The petitioners, represented by the Association for Civil Rights in Israel (ACRI), asked the court to 'repeal the IDF’s complete restriction on Palestinian movement on Route 443," according to ACRI. Instead, the court gave the state six months to report on its efforts to built an alternative road for Palestinians only. Though this isn’t the final ruling, it looks like court approval for separate roads in the West Bank, segregated roads, for Israelis and Palestinians. The alternative road, by the way, has the Orwellian name, "Mirkam Haim" - "Fabric of Life Road" - meaning that Israel is protecting the fabric of normal life by building it.
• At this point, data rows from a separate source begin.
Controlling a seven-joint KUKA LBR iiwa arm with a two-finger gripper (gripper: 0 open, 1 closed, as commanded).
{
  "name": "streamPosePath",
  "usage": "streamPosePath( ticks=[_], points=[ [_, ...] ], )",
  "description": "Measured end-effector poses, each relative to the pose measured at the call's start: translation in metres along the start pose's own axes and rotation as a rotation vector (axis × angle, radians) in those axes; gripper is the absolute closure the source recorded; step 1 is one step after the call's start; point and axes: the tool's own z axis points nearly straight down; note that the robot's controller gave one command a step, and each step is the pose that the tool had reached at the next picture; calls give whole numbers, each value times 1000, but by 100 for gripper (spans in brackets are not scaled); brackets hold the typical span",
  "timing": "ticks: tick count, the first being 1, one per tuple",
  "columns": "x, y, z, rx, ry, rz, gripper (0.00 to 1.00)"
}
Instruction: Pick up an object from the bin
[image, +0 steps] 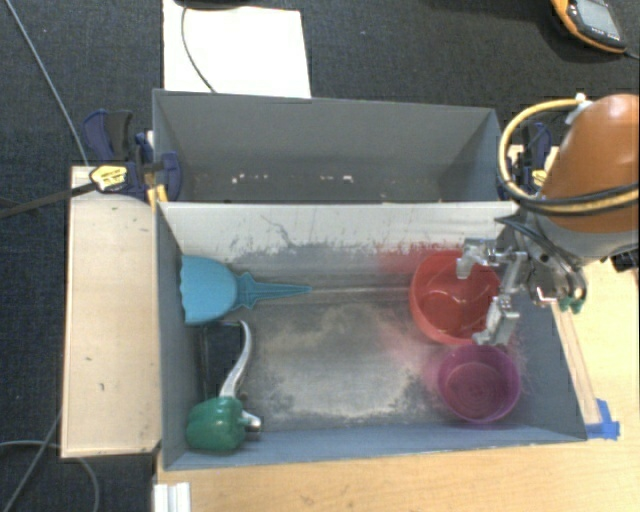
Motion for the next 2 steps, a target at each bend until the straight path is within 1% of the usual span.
streamPosePath(
  ticks=[1,2],
  points=[
    [-2,0,-4,1,-8,-4,0],
    [19,-5,85,2,-11,-203,0]
  ],
)
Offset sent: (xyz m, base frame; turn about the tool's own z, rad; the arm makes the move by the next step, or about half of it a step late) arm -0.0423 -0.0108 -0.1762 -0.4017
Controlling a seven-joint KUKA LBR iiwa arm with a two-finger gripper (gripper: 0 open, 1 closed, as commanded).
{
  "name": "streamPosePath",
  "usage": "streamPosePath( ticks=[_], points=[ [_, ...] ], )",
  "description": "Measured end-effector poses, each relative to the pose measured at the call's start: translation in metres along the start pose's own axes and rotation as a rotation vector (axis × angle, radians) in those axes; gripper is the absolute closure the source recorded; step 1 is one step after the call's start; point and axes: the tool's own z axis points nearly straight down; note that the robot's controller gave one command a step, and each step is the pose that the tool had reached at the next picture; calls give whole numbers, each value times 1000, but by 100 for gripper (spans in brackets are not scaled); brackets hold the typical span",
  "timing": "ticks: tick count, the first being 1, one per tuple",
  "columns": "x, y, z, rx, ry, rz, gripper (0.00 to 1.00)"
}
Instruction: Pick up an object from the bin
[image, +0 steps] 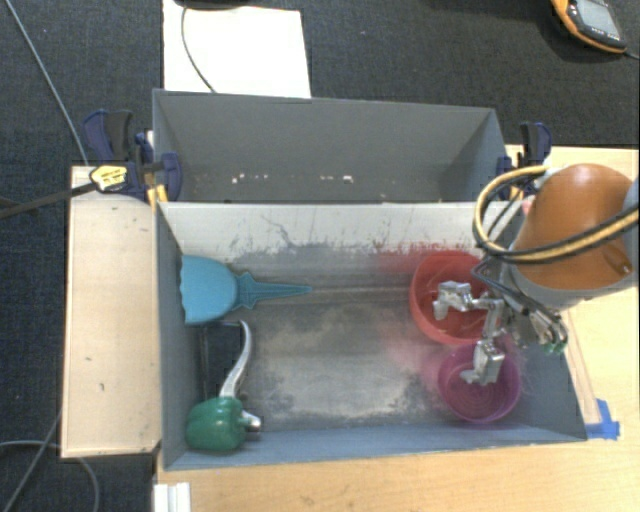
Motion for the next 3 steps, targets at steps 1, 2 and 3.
streamPosePath(
  ticks=[1,2,3],
  points=[
    [28,-9,1,0,-1,-246,0],
    [-36,-25,30,-1,-2,316,0],
    [8,-11,66,2,-5,-317,0]
  ],
)
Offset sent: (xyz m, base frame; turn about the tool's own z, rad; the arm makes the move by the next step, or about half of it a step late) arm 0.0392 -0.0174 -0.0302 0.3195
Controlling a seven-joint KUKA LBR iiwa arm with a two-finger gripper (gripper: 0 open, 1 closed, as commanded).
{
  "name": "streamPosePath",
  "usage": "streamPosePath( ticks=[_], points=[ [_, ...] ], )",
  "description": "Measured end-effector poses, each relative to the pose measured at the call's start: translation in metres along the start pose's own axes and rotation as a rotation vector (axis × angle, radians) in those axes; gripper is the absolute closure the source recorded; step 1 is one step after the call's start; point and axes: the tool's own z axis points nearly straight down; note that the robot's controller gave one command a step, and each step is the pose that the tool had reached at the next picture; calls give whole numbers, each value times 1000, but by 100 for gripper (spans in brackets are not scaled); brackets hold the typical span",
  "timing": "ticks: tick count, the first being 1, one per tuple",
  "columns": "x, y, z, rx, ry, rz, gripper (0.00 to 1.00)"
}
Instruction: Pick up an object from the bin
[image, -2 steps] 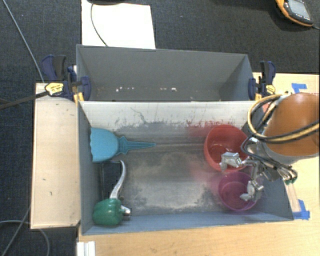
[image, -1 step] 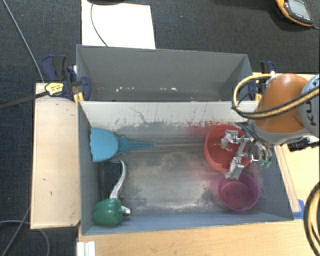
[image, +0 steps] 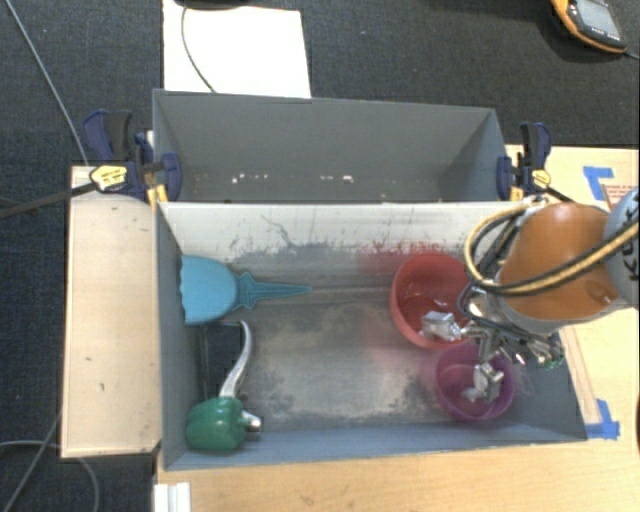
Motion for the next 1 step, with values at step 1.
streamPosePath(
  ticks=[1],
  points=[
    [41,-1,22,2,-10,-56,100]
  ],
)
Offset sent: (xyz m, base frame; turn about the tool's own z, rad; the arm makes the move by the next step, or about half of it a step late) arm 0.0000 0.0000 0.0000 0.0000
As ACRI points out, Route 443 has a long history with the Supreme Court:

Parts of the road were built on land expropriated by the Israeli Military Commander in the 1980s. In response to a petition submitted at the time by local residents against the expropriation, the Supreme Court accepted the State’s claim that the road was intended primarily for the benefit of the local Palestinian population - the same population which is today prohibited from using the road.

One might conclude - the state would like us to conclude - that the contradiction is ex post facto. Originally the road was primarily for local Palestinians, but Israelis also used it. And it just happened to become a major thoroughfare from Tel Aviv to Jerusalem. So when the second intifada began and Palestinians shot at Israeli cars several times on the road, the state responded by closing the road to all Palestinians and eventually decided to build a second road.

Unfortunately, that’s not the case. I’ve found clear historical evidence that the state was lying to the Court in the 1980s when it claimed that the road was primarily for local Palestinians."